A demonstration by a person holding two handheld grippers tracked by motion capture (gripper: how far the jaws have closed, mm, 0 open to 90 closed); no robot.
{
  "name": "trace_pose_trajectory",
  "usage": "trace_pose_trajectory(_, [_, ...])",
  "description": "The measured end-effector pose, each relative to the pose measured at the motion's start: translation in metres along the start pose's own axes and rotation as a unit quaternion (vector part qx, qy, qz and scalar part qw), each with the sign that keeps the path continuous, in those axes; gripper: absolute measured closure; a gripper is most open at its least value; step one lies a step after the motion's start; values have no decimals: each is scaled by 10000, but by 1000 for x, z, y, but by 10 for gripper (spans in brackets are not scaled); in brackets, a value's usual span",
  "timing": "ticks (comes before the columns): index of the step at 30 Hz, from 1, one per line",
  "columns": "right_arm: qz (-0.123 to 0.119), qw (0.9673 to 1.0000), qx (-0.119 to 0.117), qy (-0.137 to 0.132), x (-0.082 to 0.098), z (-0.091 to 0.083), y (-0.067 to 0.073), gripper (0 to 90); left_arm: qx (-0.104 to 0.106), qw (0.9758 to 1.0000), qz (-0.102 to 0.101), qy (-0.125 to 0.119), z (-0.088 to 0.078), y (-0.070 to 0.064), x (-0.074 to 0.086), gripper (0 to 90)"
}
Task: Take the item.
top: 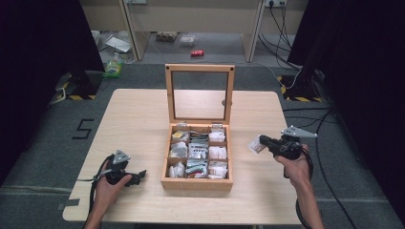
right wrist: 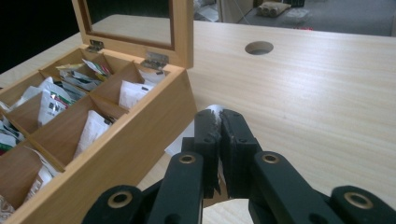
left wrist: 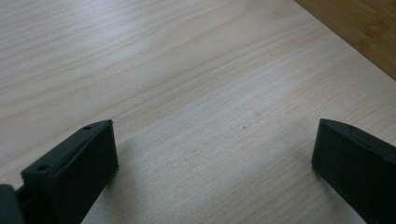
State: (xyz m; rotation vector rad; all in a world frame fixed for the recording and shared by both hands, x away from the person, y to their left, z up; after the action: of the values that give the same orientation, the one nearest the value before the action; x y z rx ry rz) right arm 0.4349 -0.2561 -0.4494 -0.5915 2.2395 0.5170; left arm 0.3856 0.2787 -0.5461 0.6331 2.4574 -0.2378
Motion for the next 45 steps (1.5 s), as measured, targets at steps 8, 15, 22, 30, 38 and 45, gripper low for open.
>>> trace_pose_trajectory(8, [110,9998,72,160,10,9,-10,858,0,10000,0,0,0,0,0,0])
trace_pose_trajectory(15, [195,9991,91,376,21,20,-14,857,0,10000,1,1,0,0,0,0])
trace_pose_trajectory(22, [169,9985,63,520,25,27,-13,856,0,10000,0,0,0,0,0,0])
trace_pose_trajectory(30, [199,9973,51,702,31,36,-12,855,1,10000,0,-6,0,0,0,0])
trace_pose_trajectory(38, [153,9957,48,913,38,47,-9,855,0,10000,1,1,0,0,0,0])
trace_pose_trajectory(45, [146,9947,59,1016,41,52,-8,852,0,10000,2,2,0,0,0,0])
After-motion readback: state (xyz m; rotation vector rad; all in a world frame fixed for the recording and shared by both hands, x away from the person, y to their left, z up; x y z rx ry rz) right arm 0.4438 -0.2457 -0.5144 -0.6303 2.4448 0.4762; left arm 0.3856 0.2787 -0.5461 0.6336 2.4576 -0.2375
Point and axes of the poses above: each handheld gripper's, and its own axes: z roughly forward along the jaws, x roughly out of its underside, y roughly to its left, the point moved 3 cm from there along z, roughly forward along the jaws, and after that the axes turned 11 degrees about y, right-handed, at the moved point
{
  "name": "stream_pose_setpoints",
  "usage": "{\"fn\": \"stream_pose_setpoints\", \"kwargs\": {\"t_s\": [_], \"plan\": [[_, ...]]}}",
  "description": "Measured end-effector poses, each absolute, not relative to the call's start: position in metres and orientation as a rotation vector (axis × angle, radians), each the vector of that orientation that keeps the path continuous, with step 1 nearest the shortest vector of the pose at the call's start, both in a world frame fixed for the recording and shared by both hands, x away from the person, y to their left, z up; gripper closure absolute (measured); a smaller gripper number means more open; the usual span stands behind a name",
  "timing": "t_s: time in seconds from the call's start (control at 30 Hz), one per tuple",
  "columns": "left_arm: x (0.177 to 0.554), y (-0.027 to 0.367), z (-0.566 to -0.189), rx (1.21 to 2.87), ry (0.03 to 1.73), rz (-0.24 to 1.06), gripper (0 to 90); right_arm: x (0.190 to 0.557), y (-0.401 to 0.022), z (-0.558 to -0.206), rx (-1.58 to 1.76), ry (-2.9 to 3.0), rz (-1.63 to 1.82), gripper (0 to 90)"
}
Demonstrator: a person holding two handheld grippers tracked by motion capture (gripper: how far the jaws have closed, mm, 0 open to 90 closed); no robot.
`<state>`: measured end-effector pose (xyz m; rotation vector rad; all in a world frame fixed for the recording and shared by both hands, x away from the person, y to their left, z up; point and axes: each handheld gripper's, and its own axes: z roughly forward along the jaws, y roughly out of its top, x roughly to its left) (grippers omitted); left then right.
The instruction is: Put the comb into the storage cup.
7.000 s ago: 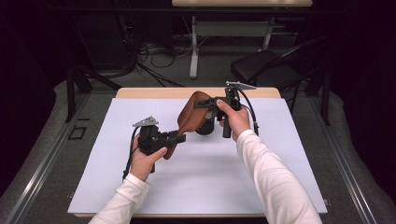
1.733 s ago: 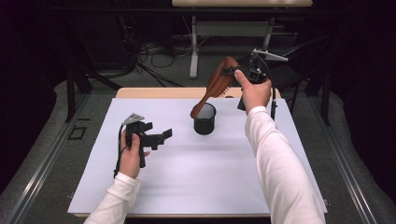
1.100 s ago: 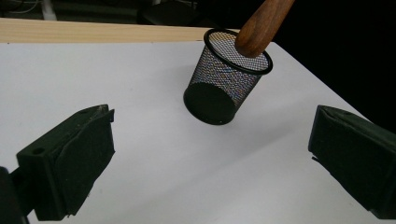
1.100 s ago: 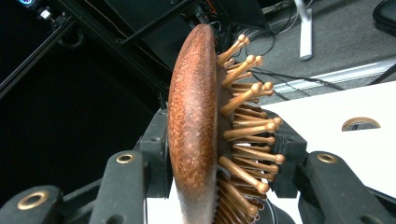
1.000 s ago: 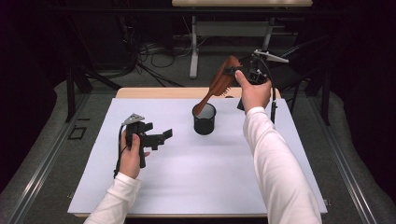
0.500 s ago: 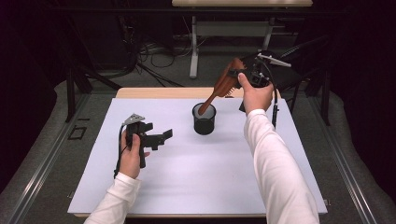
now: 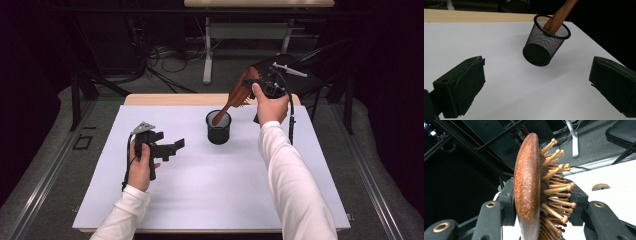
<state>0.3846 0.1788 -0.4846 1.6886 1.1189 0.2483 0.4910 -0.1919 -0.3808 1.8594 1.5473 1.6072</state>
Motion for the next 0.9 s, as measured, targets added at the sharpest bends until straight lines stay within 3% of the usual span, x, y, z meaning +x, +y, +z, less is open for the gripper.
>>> {"fn": "stream_pose_setpoints", "kwargs": {"t_s": [0.9], "plan": [[0.385,0.180,-0.485,1.686,1.120,0.244,0.3,0.493,-0.177,-0.404,1.837,1.550,1.583,50.7]]}}
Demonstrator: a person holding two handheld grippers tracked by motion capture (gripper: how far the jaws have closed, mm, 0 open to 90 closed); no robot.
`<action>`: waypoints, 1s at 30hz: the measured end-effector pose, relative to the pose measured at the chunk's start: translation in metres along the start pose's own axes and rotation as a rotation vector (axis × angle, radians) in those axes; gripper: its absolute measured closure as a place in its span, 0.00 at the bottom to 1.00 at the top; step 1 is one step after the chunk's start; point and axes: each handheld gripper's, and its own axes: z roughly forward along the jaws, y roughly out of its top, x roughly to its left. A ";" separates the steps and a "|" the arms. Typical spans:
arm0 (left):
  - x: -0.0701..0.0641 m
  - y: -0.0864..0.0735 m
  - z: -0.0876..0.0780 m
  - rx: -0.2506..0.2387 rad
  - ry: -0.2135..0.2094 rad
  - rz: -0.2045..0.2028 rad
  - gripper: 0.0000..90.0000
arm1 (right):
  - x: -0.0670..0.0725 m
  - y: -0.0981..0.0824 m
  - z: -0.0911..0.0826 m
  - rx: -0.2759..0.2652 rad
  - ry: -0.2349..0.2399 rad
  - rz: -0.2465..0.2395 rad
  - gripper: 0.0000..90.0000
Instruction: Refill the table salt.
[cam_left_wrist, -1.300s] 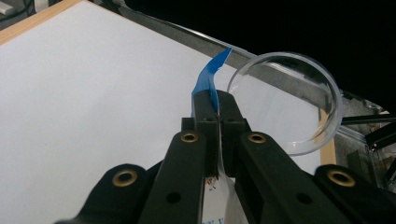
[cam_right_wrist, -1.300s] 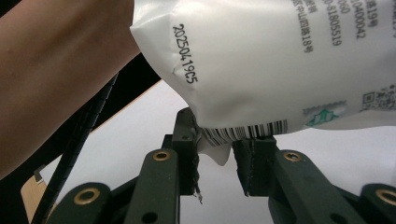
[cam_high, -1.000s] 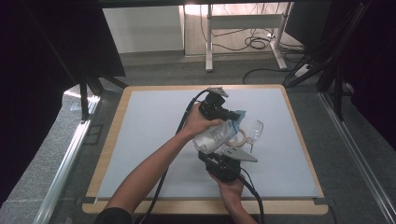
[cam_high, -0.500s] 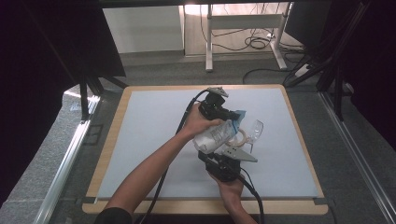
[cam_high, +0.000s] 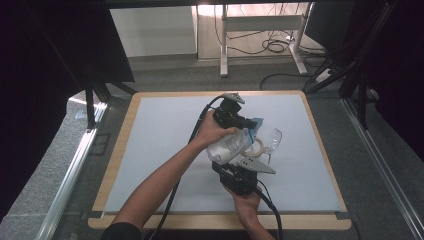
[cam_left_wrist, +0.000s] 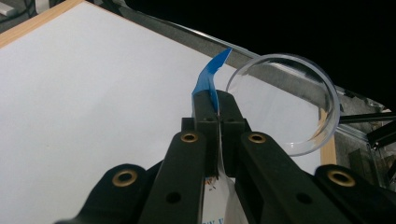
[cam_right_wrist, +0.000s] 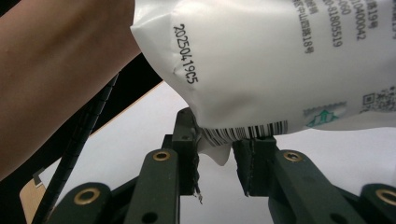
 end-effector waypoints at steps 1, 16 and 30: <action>0.000 0.000 0.000 0.000 0.000 0.000 1.00 | 0.000 0.000 0.000 0.000 0.000 0.000 0.80; 0.003 0.000 0.001 0.004 0.001 -0.002 1.00 | 0.001 -0.001 0.004 -0.007 -0.016 -0.003 0.80; 0.004 0.001 0.001 0.004 -0.003 0.001 1.00 | 0.001 -0.001 0.004 -0.016 -0.022 -0.010 0.80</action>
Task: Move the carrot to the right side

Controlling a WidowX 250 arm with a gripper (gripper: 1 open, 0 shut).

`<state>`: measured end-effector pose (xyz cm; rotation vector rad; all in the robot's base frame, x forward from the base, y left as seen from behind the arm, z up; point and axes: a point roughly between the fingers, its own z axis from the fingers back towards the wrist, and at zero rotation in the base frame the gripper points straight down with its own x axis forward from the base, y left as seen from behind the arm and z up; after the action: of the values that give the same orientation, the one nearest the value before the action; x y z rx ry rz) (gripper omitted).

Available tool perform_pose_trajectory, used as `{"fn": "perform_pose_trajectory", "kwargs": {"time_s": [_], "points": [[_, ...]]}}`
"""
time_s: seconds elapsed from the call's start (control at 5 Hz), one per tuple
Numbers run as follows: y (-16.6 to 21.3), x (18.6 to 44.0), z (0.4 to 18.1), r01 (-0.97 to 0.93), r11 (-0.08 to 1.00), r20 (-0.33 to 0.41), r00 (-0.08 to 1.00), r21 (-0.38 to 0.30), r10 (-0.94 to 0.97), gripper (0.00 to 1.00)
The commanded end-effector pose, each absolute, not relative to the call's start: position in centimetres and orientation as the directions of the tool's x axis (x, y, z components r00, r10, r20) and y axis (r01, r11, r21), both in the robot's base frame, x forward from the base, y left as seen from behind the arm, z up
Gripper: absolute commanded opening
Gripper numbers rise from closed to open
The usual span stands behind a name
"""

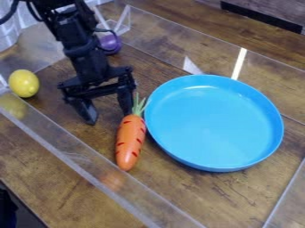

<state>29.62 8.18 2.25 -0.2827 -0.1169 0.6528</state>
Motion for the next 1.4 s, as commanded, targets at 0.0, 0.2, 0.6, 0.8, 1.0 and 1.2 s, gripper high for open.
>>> {"fn": "perform_pose_trajectory", "kwargs": {"time_s": [0.0, 0.2, 0.6, 0.8, 1.0, 1.2], "points": [[8.3, 30.4, 2.0, -0.583, 0.759, 0.032, 0.787, -0.292, 0.616, 1.00], [8.6, 30.8, 1.7, -0.605, 0.743, 0.034, 0.768, -0.287, 0.639, 1.00], [8.6, 31.0, 1.3, -0.636, 0.720, 0.036, 0.742, -0.278, 0.669, 1.00], [8.3, 30.8, 1.2, -0.648, 0.711, 0.037, 0.732, -0.274, 0.681, 1.00], [8.7, 30.4, 1.3, -0.648, 0.712, 0.038, 0.732, -0.270, 0.681, 1.00], [9.2, 30.0, 1.4, -0.648, 0.714, 0.039, 0.732, -0.265, 0.680, 1.00]]}}
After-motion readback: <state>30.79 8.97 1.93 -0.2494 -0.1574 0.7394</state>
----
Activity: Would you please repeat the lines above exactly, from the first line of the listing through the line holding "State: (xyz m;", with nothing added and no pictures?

Output of the task:
A demonstration by a person holding two handheld grippers tracked by motion capture (gripper: how far the jaws have closed, mm, 0 open to 90 closed); no robot.
{
  "name": "trace_pose_trajectory",
  "usage": "trace_pose_trajectory(_, [_, ...])",
  "description": "The measured end-effector pose, each relative to the pose measured at the motion's start: translation in metres along the start pose's own axes and rotation as a unit quaternion (vector part qx, qy, qz and scalar part qw), each with the sign that keeps the path continuous, in those axes; gripper: absolute measured closure; a gripper is most open at its least value; step one lies a step after the motion's start; values have no decimals: each is scaled by 10000, but by 1000 for x, z, y, but by 10 for gripper (spans in brackets are not scaled); in brackets, a value's usual span",
  "timing": "ticks (comes before the columns): index of the step at 30 Hz, from 1, one per line",
  "columns": "right_arm: qz (-0.123 to 0.119), qw (0.9673 to 1.0000), qx (-0.119 to 0.117), qy (-0.137 to 0.132), x (-0.082 to 0.098), z (-0.091 to 0.083), y (-0.067 to 0.073), gripper (0 to 90); left_arm: qx (-0.104 to 0.106), qw (0.9758 to 1.0000), qz (-0.102 to 0.101), qy (-0.125 to 0.119), z (-0.088 to 0.078), y (-0.070 to 0.064), x (-0.074 to 0.086), gripper (0 to 90)"
}
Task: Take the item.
top: 
right wrist: 
left wrist: 
State: (xyz m; rotation vector rad; all in a world frame fixed for the recording and shared by both hands, x away from the person, y to their left, z up; after the action: of the values that give the same orientation, the one nearest the value before the action; x y z rx ry rz) right arm 0.4349 -0.2561 -0.4494 -0.5915 2.2395 0.5170; left arm 0.3856 0.2787 -0.5461 0.6331 2.4574 -0.2378

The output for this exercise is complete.